Top of SUPPLIED INFORMATION

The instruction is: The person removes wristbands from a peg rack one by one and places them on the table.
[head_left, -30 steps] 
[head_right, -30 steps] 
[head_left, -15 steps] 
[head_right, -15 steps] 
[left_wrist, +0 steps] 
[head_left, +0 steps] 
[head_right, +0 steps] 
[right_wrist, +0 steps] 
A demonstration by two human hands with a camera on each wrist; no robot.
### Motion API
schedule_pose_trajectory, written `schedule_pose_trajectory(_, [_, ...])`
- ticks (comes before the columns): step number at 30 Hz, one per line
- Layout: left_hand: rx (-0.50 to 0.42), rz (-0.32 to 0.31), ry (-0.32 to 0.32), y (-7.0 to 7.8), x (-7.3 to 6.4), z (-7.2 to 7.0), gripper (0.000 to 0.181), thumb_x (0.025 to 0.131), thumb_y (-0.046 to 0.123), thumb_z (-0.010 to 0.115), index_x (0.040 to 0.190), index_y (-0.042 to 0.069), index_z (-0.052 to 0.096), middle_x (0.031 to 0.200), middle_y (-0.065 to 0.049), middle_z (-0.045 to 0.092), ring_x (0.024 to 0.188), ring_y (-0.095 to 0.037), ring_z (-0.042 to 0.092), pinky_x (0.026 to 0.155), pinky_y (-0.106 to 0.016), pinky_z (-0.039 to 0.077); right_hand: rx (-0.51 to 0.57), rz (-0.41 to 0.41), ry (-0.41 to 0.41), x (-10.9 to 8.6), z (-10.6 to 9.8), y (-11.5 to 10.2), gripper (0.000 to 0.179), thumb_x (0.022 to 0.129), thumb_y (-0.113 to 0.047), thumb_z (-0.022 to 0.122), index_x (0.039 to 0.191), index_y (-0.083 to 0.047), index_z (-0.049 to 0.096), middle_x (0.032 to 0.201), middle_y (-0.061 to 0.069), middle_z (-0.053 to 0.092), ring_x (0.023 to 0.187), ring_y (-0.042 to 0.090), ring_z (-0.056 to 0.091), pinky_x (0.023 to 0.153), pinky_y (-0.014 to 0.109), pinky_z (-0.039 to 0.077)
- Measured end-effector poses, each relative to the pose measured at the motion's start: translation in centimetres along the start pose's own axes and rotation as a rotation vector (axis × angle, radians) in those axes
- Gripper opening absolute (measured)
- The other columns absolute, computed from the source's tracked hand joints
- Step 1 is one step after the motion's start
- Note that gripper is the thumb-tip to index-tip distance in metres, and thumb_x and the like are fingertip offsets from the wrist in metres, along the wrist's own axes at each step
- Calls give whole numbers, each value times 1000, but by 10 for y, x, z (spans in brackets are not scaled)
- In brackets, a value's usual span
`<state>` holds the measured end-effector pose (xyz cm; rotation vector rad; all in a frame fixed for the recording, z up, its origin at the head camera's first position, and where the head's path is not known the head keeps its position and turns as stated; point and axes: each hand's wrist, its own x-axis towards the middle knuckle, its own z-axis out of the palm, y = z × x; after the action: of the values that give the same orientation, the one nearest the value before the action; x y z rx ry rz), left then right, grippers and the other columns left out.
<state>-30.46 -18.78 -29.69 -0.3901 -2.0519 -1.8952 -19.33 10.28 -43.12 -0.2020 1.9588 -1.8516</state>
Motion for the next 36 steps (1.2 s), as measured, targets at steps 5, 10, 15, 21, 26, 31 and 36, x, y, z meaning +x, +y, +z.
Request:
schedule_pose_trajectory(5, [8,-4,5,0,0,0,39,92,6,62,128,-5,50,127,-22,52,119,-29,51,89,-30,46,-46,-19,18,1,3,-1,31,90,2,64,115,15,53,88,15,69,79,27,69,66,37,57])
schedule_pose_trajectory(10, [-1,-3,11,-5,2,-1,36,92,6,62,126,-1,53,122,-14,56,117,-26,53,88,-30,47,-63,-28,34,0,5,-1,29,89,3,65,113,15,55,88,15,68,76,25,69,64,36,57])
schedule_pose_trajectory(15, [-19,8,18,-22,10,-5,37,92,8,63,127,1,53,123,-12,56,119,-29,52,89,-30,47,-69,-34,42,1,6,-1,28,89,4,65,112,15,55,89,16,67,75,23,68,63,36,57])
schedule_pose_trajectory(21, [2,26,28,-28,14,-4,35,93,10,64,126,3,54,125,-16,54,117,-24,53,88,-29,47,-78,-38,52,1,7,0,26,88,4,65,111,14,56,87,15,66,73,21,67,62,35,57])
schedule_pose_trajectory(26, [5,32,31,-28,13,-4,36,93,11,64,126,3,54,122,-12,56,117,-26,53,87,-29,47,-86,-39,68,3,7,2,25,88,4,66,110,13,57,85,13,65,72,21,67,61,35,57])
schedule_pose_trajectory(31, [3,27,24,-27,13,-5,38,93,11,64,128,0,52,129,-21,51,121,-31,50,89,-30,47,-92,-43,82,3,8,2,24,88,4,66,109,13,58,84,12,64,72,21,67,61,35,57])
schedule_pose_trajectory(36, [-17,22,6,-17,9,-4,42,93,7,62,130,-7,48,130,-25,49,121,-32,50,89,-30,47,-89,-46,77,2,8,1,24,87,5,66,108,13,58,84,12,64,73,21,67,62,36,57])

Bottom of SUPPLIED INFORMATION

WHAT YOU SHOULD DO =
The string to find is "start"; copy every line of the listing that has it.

EXERCISE ANSWER =
- Measured end-effector poses, each relative to the pose measured at the motion's start: translation in centimetres along the start pose's own axes and rotation as a rotation vector (axis × angle, radians) in those axes
- Step 1 is one step after the motion's start

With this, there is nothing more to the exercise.